Pada diri tenang menikmati puisi, percik-percik religius mungkin terperoleh saat membaca puisi gubahan Fadjroel Rachman. Puisi digubah pada 2007, berselang lama dari puisi-puisi terbaca religius gubahan Amir Hamzah dan para pujangga masa 1970-an. Kealaman masih dituliskan Fadjroel Rachman, belum mau menghadirkan lambang-lambang keurbanan “menguasai” pengisahan. Kita lanjutkan: “apakah engkau takut kehilangan?” letih azan magrib tersesat demam warna-warni bunga/ aroma mawar menyekap perempuan tanpa cinta di harem sultan menguliti jemari purnama. Kita diajak menuju ke kejauhan. Lambang melompat tanpa terduga.

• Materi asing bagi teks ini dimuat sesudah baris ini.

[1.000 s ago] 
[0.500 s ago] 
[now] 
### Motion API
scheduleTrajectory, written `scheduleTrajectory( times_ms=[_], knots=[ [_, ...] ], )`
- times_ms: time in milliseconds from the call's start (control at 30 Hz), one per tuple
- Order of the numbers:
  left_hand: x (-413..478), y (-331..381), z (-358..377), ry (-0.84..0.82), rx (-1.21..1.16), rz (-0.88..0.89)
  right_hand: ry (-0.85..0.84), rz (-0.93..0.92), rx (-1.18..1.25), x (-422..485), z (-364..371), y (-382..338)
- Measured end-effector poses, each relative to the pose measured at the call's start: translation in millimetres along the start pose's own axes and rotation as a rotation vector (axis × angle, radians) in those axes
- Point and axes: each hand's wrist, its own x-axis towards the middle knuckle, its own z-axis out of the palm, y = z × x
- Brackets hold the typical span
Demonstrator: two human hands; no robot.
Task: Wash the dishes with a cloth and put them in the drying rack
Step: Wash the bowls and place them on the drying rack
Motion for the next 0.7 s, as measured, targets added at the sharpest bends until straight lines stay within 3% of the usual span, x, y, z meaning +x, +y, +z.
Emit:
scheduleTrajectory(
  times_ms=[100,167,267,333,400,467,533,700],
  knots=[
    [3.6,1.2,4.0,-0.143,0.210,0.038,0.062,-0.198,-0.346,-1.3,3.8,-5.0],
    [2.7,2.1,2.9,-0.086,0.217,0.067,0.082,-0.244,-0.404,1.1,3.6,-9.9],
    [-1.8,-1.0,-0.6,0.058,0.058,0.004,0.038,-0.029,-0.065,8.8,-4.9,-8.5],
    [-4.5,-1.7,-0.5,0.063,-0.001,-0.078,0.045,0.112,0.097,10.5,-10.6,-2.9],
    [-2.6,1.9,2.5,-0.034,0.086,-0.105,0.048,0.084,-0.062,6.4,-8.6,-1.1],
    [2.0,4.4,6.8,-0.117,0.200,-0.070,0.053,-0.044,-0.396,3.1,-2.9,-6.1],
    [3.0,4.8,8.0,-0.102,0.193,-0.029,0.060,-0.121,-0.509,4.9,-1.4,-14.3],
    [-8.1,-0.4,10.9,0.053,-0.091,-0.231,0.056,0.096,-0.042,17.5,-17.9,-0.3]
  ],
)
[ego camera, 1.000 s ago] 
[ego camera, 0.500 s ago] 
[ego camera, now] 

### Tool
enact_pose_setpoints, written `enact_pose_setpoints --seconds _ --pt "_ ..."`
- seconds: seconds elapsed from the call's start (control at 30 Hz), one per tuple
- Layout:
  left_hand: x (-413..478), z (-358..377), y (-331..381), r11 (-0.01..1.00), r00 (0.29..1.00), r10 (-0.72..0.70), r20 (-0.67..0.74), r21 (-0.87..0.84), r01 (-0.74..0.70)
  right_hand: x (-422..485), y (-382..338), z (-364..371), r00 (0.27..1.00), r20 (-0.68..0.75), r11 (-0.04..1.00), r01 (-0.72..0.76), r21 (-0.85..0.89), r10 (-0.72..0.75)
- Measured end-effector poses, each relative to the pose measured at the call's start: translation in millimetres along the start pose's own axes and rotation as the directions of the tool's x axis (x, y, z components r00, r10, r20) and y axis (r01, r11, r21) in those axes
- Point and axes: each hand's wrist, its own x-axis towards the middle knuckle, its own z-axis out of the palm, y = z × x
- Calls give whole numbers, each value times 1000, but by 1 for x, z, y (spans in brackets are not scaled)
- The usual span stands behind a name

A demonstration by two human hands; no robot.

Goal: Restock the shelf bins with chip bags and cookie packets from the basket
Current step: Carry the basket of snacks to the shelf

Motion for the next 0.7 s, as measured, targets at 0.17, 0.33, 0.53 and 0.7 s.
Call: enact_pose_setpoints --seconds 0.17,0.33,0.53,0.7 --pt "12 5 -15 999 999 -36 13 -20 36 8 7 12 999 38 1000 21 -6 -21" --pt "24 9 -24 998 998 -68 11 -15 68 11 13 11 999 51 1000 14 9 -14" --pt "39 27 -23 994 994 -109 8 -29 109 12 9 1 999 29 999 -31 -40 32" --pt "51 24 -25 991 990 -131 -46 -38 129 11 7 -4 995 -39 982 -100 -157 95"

Di larik-larik terakhir, geram dan tegang memuncak terbaca. Fadjroel Rachman terbawa sejenis gugatan, sikap ingin mengatasi segala dianggap sulit berkenan. Simak: anjing menyalak menyeret malam, mengencingi tiang-tiang suci rumah tuhan dan dewa/ belerang panas menyusup paru-paru kumbang lepuh membengkak, berjinjit maut & dosa/ hujan jarum cemara menyesaki keranda, bunga-bunga menyebarkan wangi mengerat nisan/ “sungguhkah tak ada talqin dan azan untuk bunga-bunga bila nama tuhan sirna di kalbu?” kita sampai kewajaran dari kebiasaan orang menulis puisi berkaitan batin, menghadirkan diri dan tuhan, memerlukan bahasa-bahasa sering repetitif. Fadjroel Rachman masih terbawa dengan suara keras setelah menginginkan larik-larik dalam situasi (setelah) magrib. Begitu.